Release TorchServe v0.8.0 Release Notes · pytorch/serve

This is the release of TorchServe v0.8.0.

New Features

Supported large model inference in distributed environment #2193 #2320 #2209 #2215 #2310 #2218 @lxning @HamidShojanazeri

TorchServe added the deep integration to support large model inference. It provides PyTorch native large model inference solution by integrating PiPPy. It also provides the flexibility and extensibility to support other popular libraries such as Microsoft Deepspeed, and HuggingFace Accelerate.

Supported streaming response for GRPC #2186 and HTTP #2233 @lxning

To improve UX in Generative AI inference, TorchServe allows for sending intermediate token response to client side by supporting GRPC server side streaming and HTTP 1.1 chunked encoding .

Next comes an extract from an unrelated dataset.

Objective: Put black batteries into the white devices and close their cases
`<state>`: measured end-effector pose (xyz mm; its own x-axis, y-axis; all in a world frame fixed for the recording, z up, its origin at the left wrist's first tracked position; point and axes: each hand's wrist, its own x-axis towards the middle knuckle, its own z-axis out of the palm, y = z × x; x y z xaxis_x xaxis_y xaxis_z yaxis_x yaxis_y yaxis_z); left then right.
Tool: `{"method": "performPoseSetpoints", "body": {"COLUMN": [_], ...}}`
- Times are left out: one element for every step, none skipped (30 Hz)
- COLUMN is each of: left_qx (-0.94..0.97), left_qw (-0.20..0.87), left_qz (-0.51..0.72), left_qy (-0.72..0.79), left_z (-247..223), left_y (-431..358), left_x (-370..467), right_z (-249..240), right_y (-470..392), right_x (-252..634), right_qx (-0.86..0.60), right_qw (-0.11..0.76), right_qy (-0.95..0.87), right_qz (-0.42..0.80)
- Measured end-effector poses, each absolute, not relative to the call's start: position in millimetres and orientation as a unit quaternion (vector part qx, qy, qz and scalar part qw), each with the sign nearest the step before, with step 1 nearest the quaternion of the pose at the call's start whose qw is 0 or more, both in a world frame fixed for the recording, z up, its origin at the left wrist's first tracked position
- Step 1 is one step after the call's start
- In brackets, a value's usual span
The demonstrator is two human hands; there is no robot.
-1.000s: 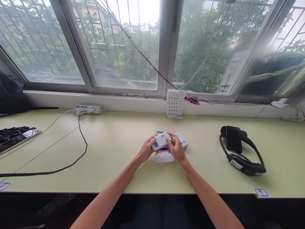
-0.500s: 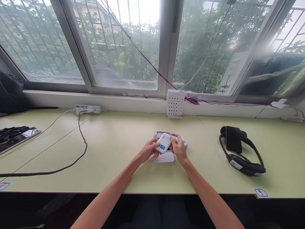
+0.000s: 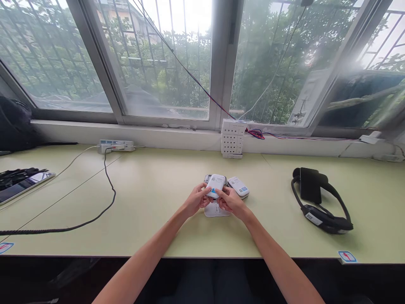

Supported PyTorch/XLA on GPU and TPU #2182 @morgandu

By leveraging torch.compile it's now possible to run torchserve using XLA which is optimized for both GPU and TPU deployments.

Implemented New Metrics platform #2199 #2190 #2165 @namannandan @lxning

TorchServe fully supports metrics in Prometheus mode or Log mode. Both frontend and backend metrics can be configured in a central metrics YAML file.

Supported map based model config YAML file. #2193 @lxning

Added config-file option for model config to model archiver tool. Users is able to flexibly define customized parameters in this YAML file, and easily access them in backend handler via variable context.model_yaml_config. This new feature also made TorchServe easily support the other new features and enhancements.

Refactored PT2.0 support #2222 @msaroufim

We've refactored our model optimization utilities, improved logging to help debug compilation issues. We've also now deprecated compile.json in favor of using the new YAML config format, follow our guide here to learn more https://github.com/pytorch/serve/blob/master/examples/pt2/README.md the main difference is while archiving a model instead of passing in compile.json via --extra-files we can pass in a --config-file model_config.yaml

Supported user specified gpu deviceIds for a model #2193 @lxning

By default, TorchServe uses a round-robin algorithm to assign GPUs to a worker on a host. Starting from v0.8.0, TorchServe allows users to define deviceIds in the model_config.yaml. to assign GPUs to a model.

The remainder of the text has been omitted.